§ **Your assignment**
Word for word, restate the lines of the listing below from the line with "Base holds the" through the line with "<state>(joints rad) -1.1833", and do not include the pictures.

§ **Records for the task**
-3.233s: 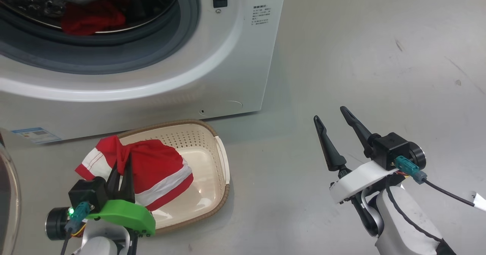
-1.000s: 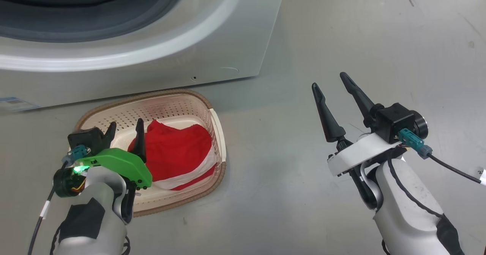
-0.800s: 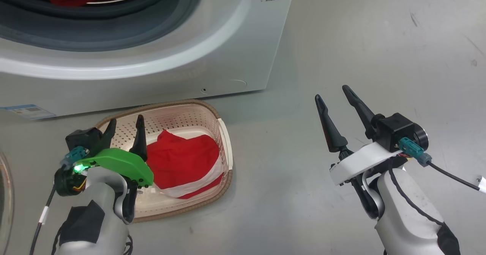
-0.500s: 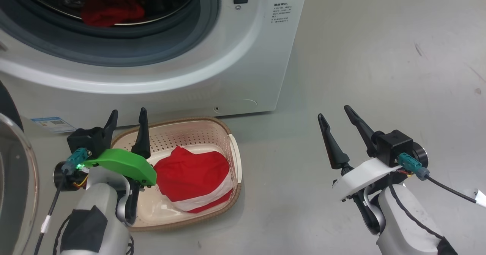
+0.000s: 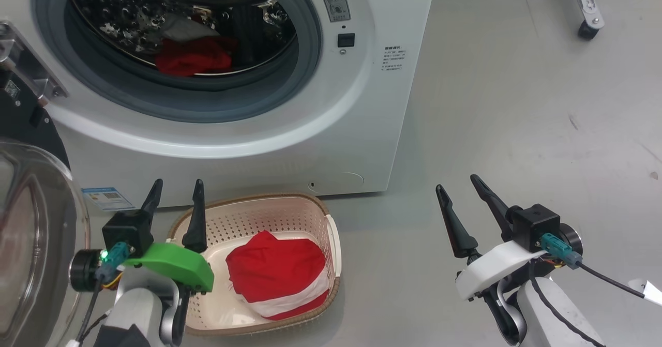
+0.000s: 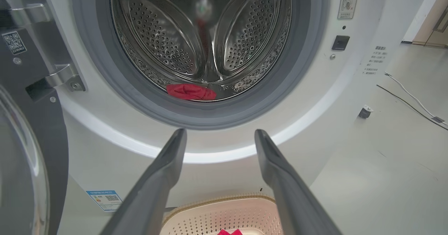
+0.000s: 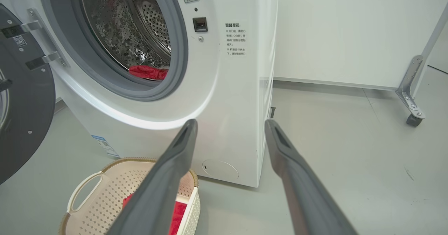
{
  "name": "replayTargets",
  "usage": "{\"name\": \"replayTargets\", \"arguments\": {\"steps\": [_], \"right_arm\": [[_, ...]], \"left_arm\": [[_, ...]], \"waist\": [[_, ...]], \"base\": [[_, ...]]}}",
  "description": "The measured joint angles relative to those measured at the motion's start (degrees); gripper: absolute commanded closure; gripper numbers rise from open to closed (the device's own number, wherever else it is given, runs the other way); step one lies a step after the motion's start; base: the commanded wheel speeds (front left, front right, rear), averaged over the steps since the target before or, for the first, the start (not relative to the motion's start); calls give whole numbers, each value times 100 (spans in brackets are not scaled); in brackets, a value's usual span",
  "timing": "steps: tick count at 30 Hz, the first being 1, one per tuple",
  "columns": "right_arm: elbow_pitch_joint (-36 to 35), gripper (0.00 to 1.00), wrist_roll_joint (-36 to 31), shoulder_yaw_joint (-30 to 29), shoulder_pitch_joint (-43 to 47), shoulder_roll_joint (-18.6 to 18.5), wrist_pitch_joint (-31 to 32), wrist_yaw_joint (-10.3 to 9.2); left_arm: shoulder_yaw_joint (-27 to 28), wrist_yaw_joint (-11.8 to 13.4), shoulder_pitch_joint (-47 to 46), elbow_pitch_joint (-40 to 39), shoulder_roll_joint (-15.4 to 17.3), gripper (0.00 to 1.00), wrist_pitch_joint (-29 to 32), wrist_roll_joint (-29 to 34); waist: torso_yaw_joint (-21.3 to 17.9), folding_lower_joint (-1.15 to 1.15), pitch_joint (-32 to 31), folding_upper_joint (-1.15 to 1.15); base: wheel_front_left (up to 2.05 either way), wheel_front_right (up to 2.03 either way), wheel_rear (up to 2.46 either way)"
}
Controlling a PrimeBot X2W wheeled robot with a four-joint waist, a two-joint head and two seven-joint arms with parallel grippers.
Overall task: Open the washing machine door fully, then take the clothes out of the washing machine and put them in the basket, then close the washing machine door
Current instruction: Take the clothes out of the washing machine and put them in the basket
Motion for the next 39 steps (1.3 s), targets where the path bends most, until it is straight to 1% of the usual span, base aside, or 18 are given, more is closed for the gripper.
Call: {"name": "replayTargets", "arguments": {"steps": [10,15,17,20,24,39], "right_arm": [[40,0,52,-20,321,2,0,-14],[45,0,145,-7,440,7,0,-16],[46,0,171,11,492,7,0,-59],[47,0,202,30,574,10,0,-65],[35,0,207,38,592,14,0,-104],[-16,0,207,60,681,19,0,-109]], "left_arm": [[16,164,754,-400,11,0,0,79],[75,203,1120,-519,27,0,0,79],[81,220,1250,-556,34,0,0,79],[82,244,1417,-658,36,0,0,79],[77,252,1568,-758,36,0,0,79],[14,302,1890,-1133,38,0,0,86]], "waist": [[60,0,-416,0],[47,0,-603,0],[33,0,-673,0],[9,0,-768,0],[-22,0,-843,0],[-21,0,-926,0]], "base": [[0,0,0],[0,0,0],[0,0,0],[0,0,0],[0,0,0],[0,0,0]]}}
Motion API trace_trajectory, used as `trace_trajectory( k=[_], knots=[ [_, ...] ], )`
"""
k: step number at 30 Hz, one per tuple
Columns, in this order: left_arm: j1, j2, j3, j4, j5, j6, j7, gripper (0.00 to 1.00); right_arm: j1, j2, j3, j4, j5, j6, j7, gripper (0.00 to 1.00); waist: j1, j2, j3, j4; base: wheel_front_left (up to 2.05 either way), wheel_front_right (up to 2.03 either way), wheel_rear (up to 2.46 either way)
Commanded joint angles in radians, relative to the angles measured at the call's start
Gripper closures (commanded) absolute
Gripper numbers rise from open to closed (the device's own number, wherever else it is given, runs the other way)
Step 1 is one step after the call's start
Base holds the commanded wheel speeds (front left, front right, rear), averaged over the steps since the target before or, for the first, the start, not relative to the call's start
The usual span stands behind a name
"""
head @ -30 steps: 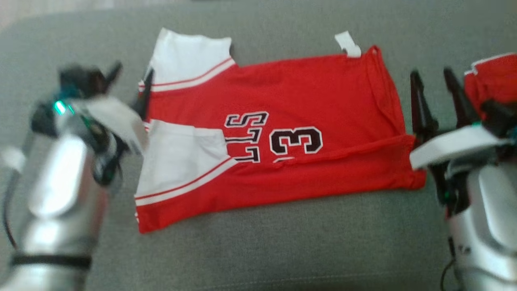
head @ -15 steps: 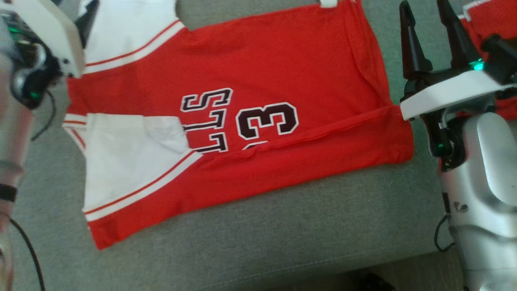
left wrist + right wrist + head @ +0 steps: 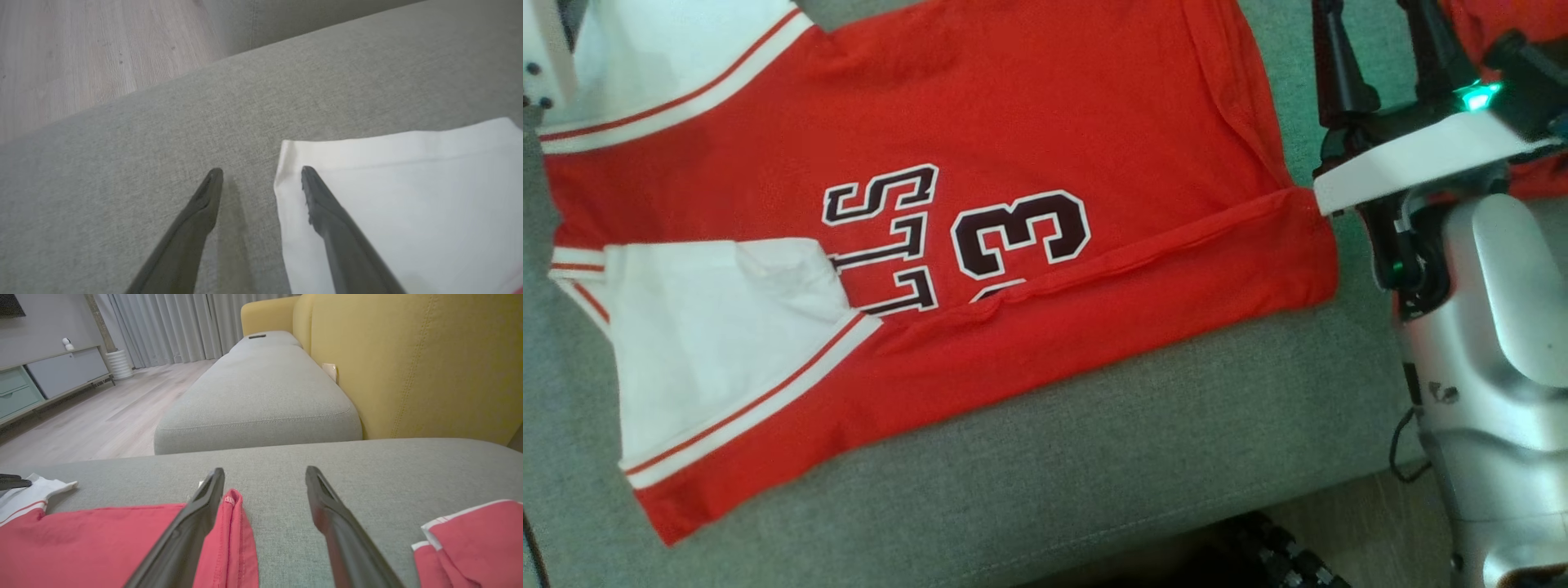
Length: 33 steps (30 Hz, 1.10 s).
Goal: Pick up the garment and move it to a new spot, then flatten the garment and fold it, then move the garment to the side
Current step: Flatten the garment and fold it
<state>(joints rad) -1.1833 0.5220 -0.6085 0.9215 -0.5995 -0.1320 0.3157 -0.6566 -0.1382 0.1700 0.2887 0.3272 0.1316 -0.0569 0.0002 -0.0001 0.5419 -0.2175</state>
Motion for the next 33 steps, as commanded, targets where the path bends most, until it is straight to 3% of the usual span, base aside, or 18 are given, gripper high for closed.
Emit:
trace_trajectory(
  k=[1,16,17,18,23,33],
  knots=[
    [-0.057,0.059,0.016,-0.004,0.002,0.001,0.008,0.00,-0.015,0.001,0.019,-0.026,0.008,-0.001,-0.015,0.00,-0.0002,0.0001,0.012,-0.008,0.00,0.00,0.00],
    [-0.099,0.057,-0.087,0.023,-0.111,0.001,0.066,0.00,-0.036,-0.002,0.017,0.011,0.006,-0.001,-0.029,0.00,-0.0002,0.0001,0.025,-0.021,0.00,0.00,0.00],
    [-0.096,0.056,-0.094,0.022,-0.124,0.001,0.077,0.06,-0.037,-0.002,0.016,0.013,0.005,-0.001,-0.028,0.00,-0.0002,0.0001,0.024,-0.019,0.00,0.00,0.00],
    [-0.093,0.054,-0.102,0.017,-0.137,0.001,0.086,0.99,-0.038,-0.003,0.015,0.015,0.003,-0.001,-0.028,0.00,-0.0002,0.0001,0.023,-0.016,0.00,0.00,0.00],
    [-0.092,0.050,-0.119,0.002,-0.169,0.001,0.055,1.00,-0.042,-0.010,0.009,0.023,0.001,-0.001,-0.021,0.00,-0.0002,0.0001,0.014,0.007,0.00,0.00,0.00],
    [-0.066,-0.041,-0.182,-0.070,-0.202,0.001,-0.144,1.00,-0.073,-0.096,0.024,0.064,0.027,-0.001,0.096,0.00,-0.0002,0.0001,-0.068,0.137,0.00,0.00,0.00]
  ],
)
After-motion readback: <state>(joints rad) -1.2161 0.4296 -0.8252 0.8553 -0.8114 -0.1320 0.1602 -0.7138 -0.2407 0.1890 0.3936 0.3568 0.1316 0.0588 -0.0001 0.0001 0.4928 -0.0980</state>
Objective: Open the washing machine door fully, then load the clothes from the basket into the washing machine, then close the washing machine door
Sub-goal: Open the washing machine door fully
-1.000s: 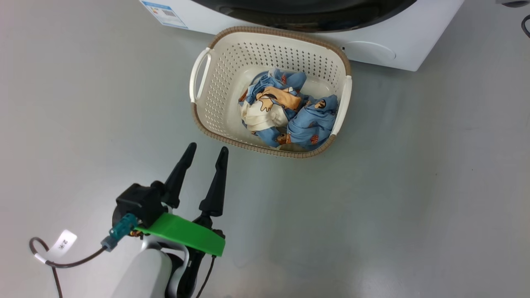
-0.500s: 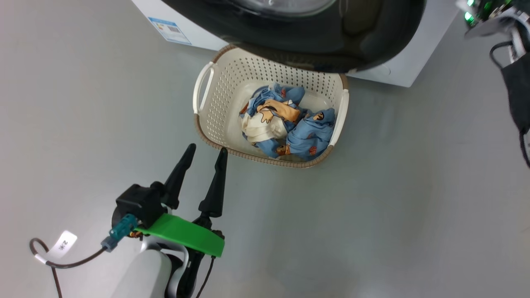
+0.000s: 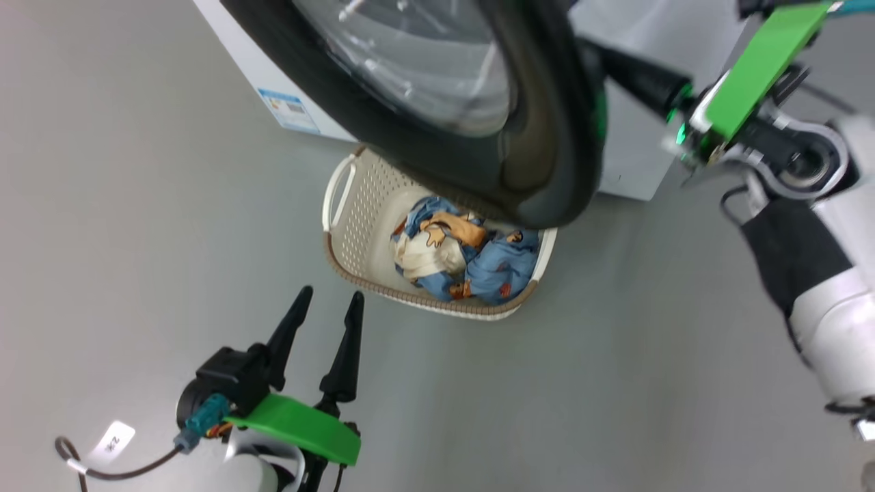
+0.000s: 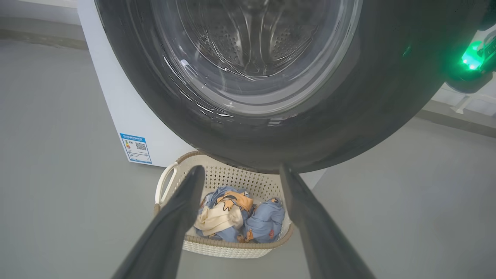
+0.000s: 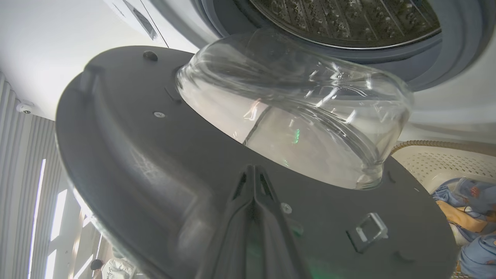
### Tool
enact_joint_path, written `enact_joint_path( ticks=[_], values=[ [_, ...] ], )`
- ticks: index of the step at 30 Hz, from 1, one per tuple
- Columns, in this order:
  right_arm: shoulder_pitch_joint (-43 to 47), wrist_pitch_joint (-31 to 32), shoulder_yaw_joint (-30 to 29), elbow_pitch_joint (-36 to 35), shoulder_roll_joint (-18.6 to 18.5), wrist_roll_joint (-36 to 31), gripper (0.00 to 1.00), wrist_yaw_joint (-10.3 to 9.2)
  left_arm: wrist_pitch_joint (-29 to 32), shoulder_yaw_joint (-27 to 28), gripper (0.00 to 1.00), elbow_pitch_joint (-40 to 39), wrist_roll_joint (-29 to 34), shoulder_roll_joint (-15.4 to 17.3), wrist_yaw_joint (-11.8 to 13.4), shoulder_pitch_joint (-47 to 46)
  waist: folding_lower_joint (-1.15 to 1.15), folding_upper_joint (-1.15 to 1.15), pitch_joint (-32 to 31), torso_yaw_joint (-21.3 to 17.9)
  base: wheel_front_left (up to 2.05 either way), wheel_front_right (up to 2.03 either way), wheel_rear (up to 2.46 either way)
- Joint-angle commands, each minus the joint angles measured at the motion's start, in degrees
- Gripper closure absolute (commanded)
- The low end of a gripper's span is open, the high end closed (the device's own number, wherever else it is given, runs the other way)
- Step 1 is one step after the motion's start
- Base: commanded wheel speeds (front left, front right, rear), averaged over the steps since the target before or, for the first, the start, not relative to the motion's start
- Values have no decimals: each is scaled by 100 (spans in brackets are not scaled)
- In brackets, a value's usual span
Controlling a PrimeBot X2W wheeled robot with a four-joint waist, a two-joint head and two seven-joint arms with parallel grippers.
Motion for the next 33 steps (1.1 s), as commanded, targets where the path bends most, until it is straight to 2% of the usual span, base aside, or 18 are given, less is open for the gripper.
enact_joint_path(
  ticks=[1, 15, 33],
  values=[
    [226, 87, 118, -240, 207, 89, 100, 9, -37, 237, 0, -82, 84, 108, -15, 87, 0, 0, -274, -45, 0, 0, 0],
    [1172, 299, 312, -582, 545, 193, 100, 9, -37, 352, 0, -90, 234, 142, -15, 440, 0, 0, -859, 39, 0, 0, 0],
    [1626, 471, 574, -785, 1037, 117, 100, 9, -37, 368, 0, -132, 246, 155, -15, 561, 0, 0, -1070, 314, 0, 0, 0]
  ],
)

§ **Result of this task**
Base holds the commanded wheel speeds (front left, front right, rear), averaged over the steps since the target before or, for the first, the start, not relative to the call's start
The usual span stands behind a name
"""
head @ -30 steps: 
head @ -15 steps: 
left wrist + right wrist + head @ +0 steps: 
Length: 33 steps (30 Hz, 1.10 s).
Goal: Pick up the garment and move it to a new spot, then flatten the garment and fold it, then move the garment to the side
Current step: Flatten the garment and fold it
<state>(joints rad) -1.1833 0.5220 -0.6085 0.9215 -0.5995 -0.1320 0.3157 -0.6566 -0.1382 0.1700 0.2887 0.3272 0.1316 -0.0569 0.0002 -0.0001 0.5419 -0.2175</state>

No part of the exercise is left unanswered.